Executedcommand to fetch the data in Spark.sql.json way from path to jsontable. Related to the class is createtableusing, follow-up source analysis will talk about.

Plan of implementation for each phase:

Scala> sqlcontext.sql ("SELECT * from Jsontable"). queryexecutionres6:org.apache.spark.sql.sqlcontext# Queryexecution = = = = Parsed Logical plan = = ' Project [*] ' unresolvedrelation None, jsontable, none== Analyzed Logical plan = =project [age#0,name#1] relation[age#0,name#1] Jsonrelation (file:///Users/shengli/git_repos/spark/examples/src/ main/resources/people.json,1.0) = = Optimized Logical Plan ==relation[age#0,name#1] Jsonrelation (file:///Users/ shengli/git_repos/spark/examples/src/main/resources/people.json,1.0) = = Physical Plan ==PhysicalRDD [age#0,name#1], MAPPARTITIONSRDD[27] at map at Jsonrdd.scala:47code generation:false== RDD = =

At this point, creating the load external data source to spark SQL has been completed.
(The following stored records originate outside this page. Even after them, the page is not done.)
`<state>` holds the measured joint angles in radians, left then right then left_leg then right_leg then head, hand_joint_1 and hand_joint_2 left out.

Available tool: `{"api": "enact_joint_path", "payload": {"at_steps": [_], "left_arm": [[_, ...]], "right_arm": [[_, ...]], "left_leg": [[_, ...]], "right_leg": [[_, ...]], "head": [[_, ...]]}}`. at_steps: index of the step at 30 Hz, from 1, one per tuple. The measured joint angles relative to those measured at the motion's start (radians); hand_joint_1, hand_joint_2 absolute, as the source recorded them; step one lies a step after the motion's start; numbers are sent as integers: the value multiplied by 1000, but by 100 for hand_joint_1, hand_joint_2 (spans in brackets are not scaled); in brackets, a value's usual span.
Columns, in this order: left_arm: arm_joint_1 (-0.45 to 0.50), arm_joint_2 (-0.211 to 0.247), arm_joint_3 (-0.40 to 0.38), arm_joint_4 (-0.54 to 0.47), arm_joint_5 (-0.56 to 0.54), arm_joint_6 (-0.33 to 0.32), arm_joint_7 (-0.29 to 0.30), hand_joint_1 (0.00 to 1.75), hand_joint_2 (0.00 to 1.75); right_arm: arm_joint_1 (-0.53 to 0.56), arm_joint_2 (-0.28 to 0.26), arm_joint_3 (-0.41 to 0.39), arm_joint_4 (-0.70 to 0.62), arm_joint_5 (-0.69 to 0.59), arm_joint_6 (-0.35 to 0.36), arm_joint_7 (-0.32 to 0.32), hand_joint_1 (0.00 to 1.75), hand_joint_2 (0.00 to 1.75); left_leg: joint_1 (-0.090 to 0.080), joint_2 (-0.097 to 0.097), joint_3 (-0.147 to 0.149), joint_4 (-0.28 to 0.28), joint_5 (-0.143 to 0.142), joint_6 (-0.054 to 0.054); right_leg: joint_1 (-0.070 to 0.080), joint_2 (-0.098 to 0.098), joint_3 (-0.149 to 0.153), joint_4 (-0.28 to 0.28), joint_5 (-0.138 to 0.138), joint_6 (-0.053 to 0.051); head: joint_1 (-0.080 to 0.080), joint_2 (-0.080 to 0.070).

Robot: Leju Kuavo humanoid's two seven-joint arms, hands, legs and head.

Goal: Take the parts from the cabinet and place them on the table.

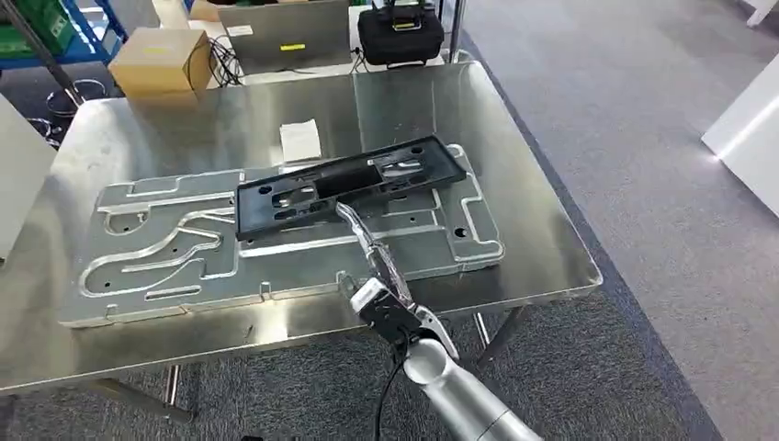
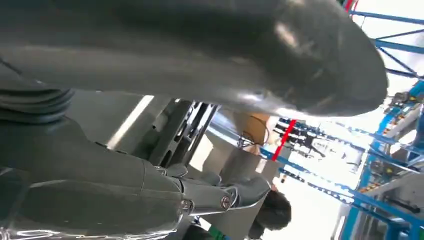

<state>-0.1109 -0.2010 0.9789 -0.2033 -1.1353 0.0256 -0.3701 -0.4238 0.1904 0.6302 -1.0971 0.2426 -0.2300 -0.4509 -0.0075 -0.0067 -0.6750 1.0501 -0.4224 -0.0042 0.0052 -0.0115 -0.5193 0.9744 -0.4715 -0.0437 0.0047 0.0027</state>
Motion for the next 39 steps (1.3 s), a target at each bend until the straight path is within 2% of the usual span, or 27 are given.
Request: {"api": "enact_joint_path", "payload": {"at_steps": [2,3,4,5,7,8,9,10,14,15,17,18,19,21,23,25,26,28,29,30,31,33,34,35,36,38,39], "left_arm": [[2,0,0,0,-5,0,2,0,0],[2,0,0,0,-6,0,2,0,0],[2,1,0,0,-6,0,2,0,0],[3,2,0,0,-7,1,3,0,0],[3,3,0,0,-11,3,5,0,0],[2,4,0,0,-15,4,5,0,0],[-1,3,0,0,-16,5,6,0,0],[0,4,0,0,-16,5,6,0,0],[1,4,0,0,-16,5,8,0,0],[-1,4,0,0,-18,5,9,0,0],[-1,4,0,0,-19,5,10,0,0],[-1,4,0,0,-21,5,10,0,0],[-1,4,0,0,-23,5,12,0,0],[-1,4,-1,0,-26,7,14,0,0],[-1,3,-1,0,-28,11,15,0,0],[-1,-2,-2,0,-31,14,17,0,0],[-1,-3,-2,0,-31,16,18,0,0],[-3,-3,-3,0,-32,16,20,0,0],[-1,-3,-3,0,-34,16,20,0,0],[-1,-3,-3,0,-34,17,20,0,0],[0,-3,-3,0,-34,16,21,0,0],[-1,-3,-3,0,-34,16,20,0,0],[-1,-3,-3,0,-34,17,20,0,0],[-1,-3,-3,0,-34,17,20,0,0],[-1,-3,-3,0,-34,17,20,0,0],[-1,-2,-3,0,-32,19,20,0,0],[-2,-2,-3,0,-31,20,20,0,0]], "right_arm": [[7,1,0,0,-1,0,-1,0,0],[12,1,0,0,-2,0,-1,0,0],[18,1,0,0,-2,0,-2,0,0],[23,1,0,0,-2,1,-3,0,0],[27,1,0,0,-2,1,-3,0,0],[27,1,0,1,-3,1,-3,0,0],[27,2,0,0,-3,1,-3,0,0],[28,2,0,1,-3,1,-3,0,0],[30,1,0,3,-5,2,-2,0,0],[30,1,0,5,-5,2,-2,0,0],[30,0,0,8,-6,2,-2,0,0],[31,0,0,10,-5,2,-2,0,0],[31,-1,0,14,-5,2,-2,0,0],[31,-1,0,22,-5,2,-2,0,0],[30,0,0,26,-5,2,-2,0,0],[24,4,0,27,-4,2,-3,0,0],[21,5,0,28,-3,2,-3,0,0],[20,6,0,32,-3,2,-3,0,0],[21,6,0,36,-3,2,-3,0,0],[20,6,0,39,-3,2,-2,0,0],[20,8,0,41,-3,2,-3,0,0],[23,9,0,45,-3,5,-2,0,0],[25,9,0,48,-3,5,-2,0,0],[27,10,0,52,-3,6,-2,0,0],[31,10,0,56,-4,6,-2,0,0],[37,10,0,64,-6,6,-3,0,0],[40,10,0,68,-9,5,-6,0,0]], "left_leg": [[11,1,-27,126,-116,-14],[16,1,-39,195,-149,-21],[21,1,-42,247,-152,-28],[26,1,-28,258,-124,-35],[37,2,55,164,-50,-51],[44,3,118,82,-44,-59],[43,2,173,-3,-96,-67],[35,-4,185,-26,-106,-39],[34,4,155,-26,-78,7],[32,7,146,-26,-67,16],[29,7,115,-26,-40,26],[26,7,99,-26,-28,28],[23,8,81,-25,-16,28],[17,8,50,-25,7,28],[12,5,23,-25,31,26],[6,3,12,-23,46,17],[10,5,13,-29,60,10],[17,6,11,-40,83,-2],[13,4,5,-41,86,-8],[17,3,-4,-27,49,-12],[18,3,-20,20,-19,-15],[21,3,-48,160,-130,-23],[22,3,-56,228,-151,-28],[22,4,-51,265,-136,-33],[24,4,-26,260,-94,-37],[29,4,68,154,-34,-41],[32,4,133,71,-51,-41]], "right_leg": [[-2,-1,-26,1,21,-2],[-3,-3,-41,2,32,0],[-5,-6,-58,5,43,4],[-9,-8,-78,10,54,10],[-19,-8,-118,29,68,24],[-22,-7,-134,43,73,32],[-19,-7,-150,56,78,39],[-19,-6,-154,64,82,45],[-28,-4,-159,59,108,76],[-27,1,-170,82,61,78],[-27,3,-211,217,-72,81],[-27,4,-228,290,-112,82],[-27,4,-234,344,-125,82],[-25,6,-194,342,-74,73],[-14,8,-80,206,-26,50],[1,9,46,32,-76,24],[1,7,42,30,-70,33],[9,9,31,23,-53,25],[-4,6,26,7,-31,18],[-4,-1,16,3,-17,15],[-4,1,0,3,-4,4],[-3,-1,-30,4,20,3],[-3,-3,-48,7,33,4],[-3,-5,-68,10,45,6],[-5,-6,-90,16,57,10],[-10,-6,-129,34,74,20],[-10,-6,-143,47,81,26]], "head": [[-3,0],[-2,0],[-3,0],[-2,0],[-3,0],[-3,0],[-7,0],[-6,0],[-7,0],[-3,0],[2,0],[3,0],[2,0],[3,0],[3,0],[3,0],[-1,0],[11,0],[9,0],[9,0],[0,0],[-1,0],[-2,0],[-2,0],[-2,0],[-2,0],[-3,0]]}}
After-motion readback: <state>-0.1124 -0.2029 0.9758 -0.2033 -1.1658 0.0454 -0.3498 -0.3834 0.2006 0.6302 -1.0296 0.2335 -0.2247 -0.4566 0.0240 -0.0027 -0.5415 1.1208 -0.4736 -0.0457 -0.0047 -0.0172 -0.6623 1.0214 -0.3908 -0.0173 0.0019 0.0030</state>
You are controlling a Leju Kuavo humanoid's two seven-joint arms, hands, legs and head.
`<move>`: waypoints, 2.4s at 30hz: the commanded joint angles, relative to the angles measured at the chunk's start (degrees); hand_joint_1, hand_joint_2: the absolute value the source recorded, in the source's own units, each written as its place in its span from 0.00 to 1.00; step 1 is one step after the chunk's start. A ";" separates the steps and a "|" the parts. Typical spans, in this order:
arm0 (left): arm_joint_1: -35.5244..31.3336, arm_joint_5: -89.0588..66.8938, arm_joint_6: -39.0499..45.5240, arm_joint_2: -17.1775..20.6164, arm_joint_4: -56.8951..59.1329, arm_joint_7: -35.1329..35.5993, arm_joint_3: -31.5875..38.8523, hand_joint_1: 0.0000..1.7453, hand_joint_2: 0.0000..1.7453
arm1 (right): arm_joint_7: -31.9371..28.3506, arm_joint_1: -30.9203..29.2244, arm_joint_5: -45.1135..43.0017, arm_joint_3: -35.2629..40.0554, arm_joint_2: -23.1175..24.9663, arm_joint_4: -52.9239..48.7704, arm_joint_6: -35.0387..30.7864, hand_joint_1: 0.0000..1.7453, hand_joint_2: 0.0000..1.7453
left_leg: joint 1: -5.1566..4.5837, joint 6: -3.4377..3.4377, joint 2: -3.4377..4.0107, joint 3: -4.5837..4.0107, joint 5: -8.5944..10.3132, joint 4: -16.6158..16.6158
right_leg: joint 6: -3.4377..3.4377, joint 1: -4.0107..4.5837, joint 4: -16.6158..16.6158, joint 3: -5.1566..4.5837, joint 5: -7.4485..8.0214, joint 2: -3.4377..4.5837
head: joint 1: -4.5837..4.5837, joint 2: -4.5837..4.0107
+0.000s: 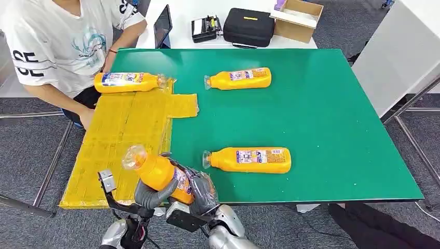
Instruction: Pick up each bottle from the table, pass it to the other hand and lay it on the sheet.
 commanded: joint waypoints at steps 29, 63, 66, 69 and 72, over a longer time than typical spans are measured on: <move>-15.56 -43.41 47.36 0.42 -2.26 -10.53 13.31 1.00 1.00 | -5.23 6.11 -17.22 -2.60 -2.34 -42.67 -14.30 0.00 0.00 | 0.08 0.00 0.00 0.21 -0.09 0.10 | -0.24 0.14 0.08 0.28 -0.14 -0.18 | 0.02 0.00; -37.62 -83.55 36.70 11.78 41.87 -1.78 -0.63 1.00 1.00 | -6.01 4.50 -24.05 -0.91 -2.81 -38.65 -4.49 0.00 1.00 | 0.09 0.00 0.35 0.42 -0.11 0.02 | -0.22 0.15 0.00 0.42 -0.07 0.20 | 0.02 0.00; -38.16 -83.31 35.14 11.66 42.41 -1.81 -0.49 1.00 1.00 | -6.01 4.05 -24.28 -0.65 -2.68 -37.32 -3.77 0.00 1.00 | 0.07 -0.01 0.20 0.17 0.02 0.01 | -0.15 0.10 0.01 0.18 -0.01 0.07 | 0.02 0.00; -38.11 -83.10 34.36 11.54 42.25 -2.09 -0.42 1.00 1.00 | -6.01 4.06 -24.30 -0.69 -2.51 -36.17 -3.02 0.00 1.00 | 0.11 0.00 0.23 0.37 -0.08 0.04 | -0.24 0.16 0.00 0.42 -0.07 0.09 | 0.02 0.00; -37.59 -83.03 32.93 11.73 42.03 -2.48 -0.69 1.00 1.00 | -6.01 4.06 -24.67 -0.57 -2.27 -35.05 -1.99 0.00 1.00 | 0.06 -0.01 0.22 0.18 0.03 -0.04 | -0.14 0.08 -0.02 0.20 0.02 0.11 | 0.02 0.00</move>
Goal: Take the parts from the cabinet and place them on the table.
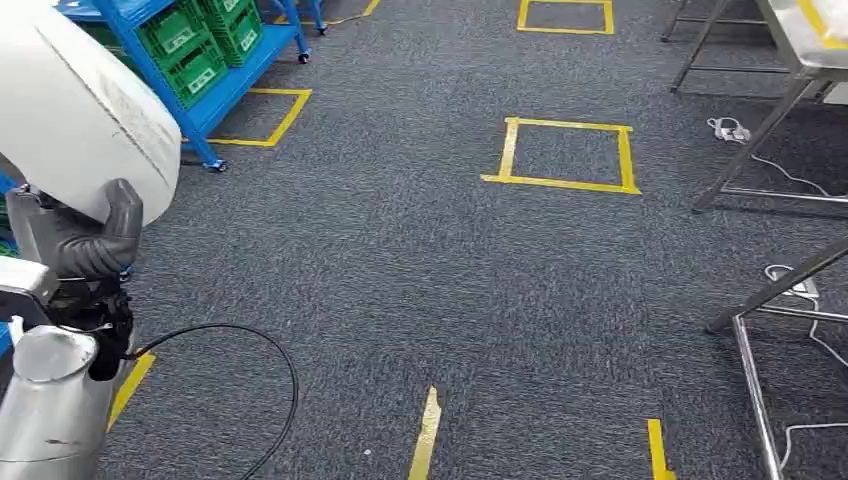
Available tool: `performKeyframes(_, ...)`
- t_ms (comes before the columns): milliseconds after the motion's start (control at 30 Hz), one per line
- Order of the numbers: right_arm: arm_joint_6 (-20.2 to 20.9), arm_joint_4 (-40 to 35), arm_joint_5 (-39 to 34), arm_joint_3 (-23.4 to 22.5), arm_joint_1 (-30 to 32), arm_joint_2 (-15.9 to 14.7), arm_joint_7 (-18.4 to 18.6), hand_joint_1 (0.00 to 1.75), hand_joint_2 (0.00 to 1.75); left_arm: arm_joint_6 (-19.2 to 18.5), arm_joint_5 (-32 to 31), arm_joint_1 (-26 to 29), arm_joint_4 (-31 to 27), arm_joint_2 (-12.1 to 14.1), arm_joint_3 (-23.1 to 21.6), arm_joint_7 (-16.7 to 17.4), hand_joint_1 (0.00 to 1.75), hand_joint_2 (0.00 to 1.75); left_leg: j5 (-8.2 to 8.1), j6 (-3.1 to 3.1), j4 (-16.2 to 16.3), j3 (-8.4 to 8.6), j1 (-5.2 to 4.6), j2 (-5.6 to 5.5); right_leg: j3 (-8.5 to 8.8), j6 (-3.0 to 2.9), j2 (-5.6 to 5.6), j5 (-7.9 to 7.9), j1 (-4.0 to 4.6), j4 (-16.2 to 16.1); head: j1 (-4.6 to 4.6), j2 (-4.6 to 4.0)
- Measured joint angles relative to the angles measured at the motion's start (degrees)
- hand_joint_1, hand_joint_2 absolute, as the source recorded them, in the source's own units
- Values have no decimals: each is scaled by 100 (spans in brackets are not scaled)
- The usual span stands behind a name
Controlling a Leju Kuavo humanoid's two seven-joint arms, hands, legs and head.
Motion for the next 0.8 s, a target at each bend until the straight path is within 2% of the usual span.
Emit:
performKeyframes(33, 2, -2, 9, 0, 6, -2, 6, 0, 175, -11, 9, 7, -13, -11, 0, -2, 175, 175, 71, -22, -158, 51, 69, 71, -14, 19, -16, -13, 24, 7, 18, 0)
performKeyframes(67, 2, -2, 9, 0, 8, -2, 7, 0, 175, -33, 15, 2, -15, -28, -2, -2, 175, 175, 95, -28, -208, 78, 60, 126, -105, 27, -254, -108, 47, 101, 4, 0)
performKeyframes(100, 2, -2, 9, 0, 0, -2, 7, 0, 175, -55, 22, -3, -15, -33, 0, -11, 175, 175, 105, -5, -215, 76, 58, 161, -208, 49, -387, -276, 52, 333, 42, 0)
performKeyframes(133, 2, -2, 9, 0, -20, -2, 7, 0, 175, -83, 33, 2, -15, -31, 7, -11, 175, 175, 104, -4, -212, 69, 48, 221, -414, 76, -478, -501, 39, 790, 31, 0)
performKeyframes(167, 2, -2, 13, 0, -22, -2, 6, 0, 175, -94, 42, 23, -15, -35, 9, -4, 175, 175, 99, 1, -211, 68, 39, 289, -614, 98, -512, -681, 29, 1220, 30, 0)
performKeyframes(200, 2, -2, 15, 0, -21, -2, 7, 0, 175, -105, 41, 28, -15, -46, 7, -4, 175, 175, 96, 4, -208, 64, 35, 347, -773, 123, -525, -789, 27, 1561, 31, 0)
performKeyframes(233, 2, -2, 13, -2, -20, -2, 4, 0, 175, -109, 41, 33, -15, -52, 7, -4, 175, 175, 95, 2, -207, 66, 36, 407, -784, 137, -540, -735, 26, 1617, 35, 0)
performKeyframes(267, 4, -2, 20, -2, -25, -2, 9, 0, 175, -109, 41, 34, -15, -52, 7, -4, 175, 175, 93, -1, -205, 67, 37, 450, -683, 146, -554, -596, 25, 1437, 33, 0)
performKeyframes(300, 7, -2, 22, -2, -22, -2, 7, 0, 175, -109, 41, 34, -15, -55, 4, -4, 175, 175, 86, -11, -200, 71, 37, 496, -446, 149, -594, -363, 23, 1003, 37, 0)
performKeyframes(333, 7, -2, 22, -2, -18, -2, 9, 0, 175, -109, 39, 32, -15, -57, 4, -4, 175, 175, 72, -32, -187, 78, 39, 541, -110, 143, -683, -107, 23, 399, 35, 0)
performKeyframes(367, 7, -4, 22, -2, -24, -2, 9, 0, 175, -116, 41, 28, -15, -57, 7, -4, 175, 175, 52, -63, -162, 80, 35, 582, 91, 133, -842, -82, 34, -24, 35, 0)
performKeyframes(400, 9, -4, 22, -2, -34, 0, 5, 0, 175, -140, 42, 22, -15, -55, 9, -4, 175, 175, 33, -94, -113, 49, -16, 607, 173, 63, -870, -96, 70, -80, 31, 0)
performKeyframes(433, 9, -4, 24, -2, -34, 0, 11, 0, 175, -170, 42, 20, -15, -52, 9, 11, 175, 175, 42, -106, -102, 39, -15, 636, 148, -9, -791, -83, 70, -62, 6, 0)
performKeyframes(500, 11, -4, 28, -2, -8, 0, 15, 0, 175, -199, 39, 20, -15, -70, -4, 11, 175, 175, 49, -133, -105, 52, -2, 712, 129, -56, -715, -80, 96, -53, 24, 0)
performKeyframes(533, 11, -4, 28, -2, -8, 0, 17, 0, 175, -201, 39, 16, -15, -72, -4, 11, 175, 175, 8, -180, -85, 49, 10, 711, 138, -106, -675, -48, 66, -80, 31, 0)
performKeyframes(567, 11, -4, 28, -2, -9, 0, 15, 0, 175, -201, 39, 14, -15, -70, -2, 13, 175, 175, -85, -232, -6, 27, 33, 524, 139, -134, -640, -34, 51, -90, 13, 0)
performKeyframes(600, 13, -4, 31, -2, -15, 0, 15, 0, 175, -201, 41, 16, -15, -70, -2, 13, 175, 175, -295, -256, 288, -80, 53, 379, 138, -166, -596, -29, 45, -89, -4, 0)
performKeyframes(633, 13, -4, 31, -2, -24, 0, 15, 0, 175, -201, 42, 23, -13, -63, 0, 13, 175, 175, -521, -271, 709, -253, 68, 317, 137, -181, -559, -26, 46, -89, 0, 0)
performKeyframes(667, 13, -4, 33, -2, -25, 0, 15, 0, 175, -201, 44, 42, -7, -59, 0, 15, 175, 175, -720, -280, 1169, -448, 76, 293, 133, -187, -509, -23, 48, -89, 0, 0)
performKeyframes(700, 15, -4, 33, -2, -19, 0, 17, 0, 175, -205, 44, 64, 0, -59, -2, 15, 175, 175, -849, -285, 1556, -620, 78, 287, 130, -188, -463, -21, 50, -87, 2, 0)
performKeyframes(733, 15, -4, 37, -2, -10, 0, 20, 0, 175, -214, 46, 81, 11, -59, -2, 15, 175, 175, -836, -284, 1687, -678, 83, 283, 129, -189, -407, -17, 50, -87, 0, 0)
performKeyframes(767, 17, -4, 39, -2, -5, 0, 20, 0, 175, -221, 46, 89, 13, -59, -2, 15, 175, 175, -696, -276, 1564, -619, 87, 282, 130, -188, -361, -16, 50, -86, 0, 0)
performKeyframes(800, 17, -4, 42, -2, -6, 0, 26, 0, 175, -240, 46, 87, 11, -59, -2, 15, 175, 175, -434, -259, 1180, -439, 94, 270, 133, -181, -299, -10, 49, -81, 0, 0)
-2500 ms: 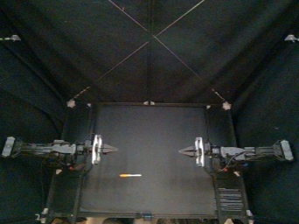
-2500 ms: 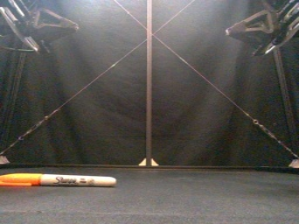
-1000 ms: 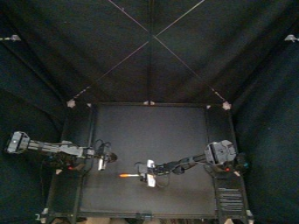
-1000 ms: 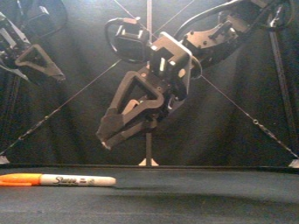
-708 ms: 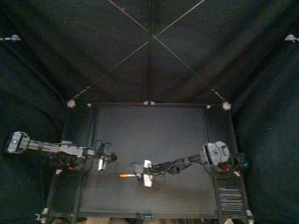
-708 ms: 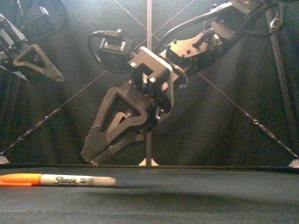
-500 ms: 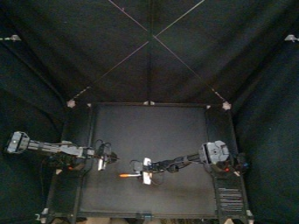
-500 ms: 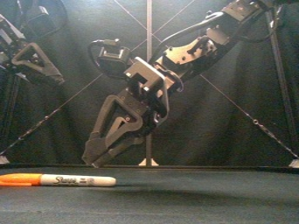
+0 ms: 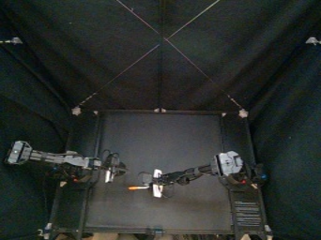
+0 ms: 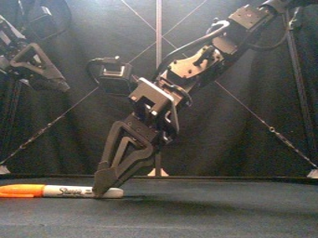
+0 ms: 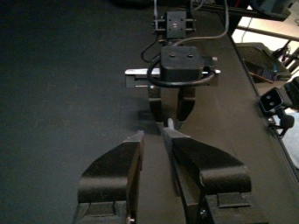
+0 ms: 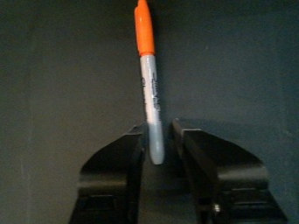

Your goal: Uncap the pen

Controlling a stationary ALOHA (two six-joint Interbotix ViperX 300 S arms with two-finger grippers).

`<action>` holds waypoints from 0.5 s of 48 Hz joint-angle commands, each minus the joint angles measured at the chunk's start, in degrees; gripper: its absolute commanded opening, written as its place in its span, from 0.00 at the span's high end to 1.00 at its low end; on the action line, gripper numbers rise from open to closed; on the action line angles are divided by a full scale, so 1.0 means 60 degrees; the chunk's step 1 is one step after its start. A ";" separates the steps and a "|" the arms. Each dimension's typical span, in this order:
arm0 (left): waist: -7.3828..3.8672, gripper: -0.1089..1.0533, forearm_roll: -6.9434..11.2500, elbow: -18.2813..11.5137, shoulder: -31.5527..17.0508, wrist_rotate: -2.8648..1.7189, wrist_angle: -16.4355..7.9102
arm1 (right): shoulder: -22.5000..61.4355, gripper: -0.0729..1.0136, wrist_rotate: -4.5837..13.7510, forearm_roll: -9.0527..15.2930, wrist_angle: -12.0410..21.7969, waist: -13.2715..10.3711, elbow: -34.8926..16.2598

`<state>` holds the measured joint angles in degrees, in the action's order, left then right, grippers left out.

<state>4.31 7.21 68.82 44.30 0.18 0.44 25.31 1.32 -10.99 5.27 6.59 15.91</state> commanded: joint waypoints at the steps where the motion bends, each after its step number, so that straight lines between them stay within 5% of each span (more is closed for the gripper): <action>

We can use any of the ways we want to query:

3, SQL Query method:

Scala> sqlcontext.sql ("SELECT * from jsontable") 16:52:13 INFO Spark. Sparkcontext:created broadcast 6 from textfile at jsonrelation.scala:39res2:org.apache.spark.sql.schemardd = SchemaRDD At RDD at schemardd.scala:108== Query plan = physical plan ==physicalrdd [age#2,name#3], mappartitionsrdd[24] at M AP at jsonrdd.scala:47

To execute a query:

Scala> sqlcontext.sql ("SELECT * from Jsontable"). Collect () Res1:array[org.apache.spark.sql.row] = Array ([NULL, Michael], [30,andy], [19,justin])

2.2 API Mode

Sqlcontext.jsonfile

scala> val json = Sqlcontext.jsonfile ("file:///Users/shengli/git_repos/spark/examples/src/main/resources/ People.json ") scala> json.registertemptable (" jsonfile ") scala> SQL (" SELECT * from Jsonfile "). Collect () Res2: Array[org.apache.spark.sql.row] = Array ([Null,michael], [30,andy], [19,justin])

Iii. Summary

In general, Spark SQL is trying to get closer to a variety of data sources and wants spark SQL to integrate with many other types of data sources.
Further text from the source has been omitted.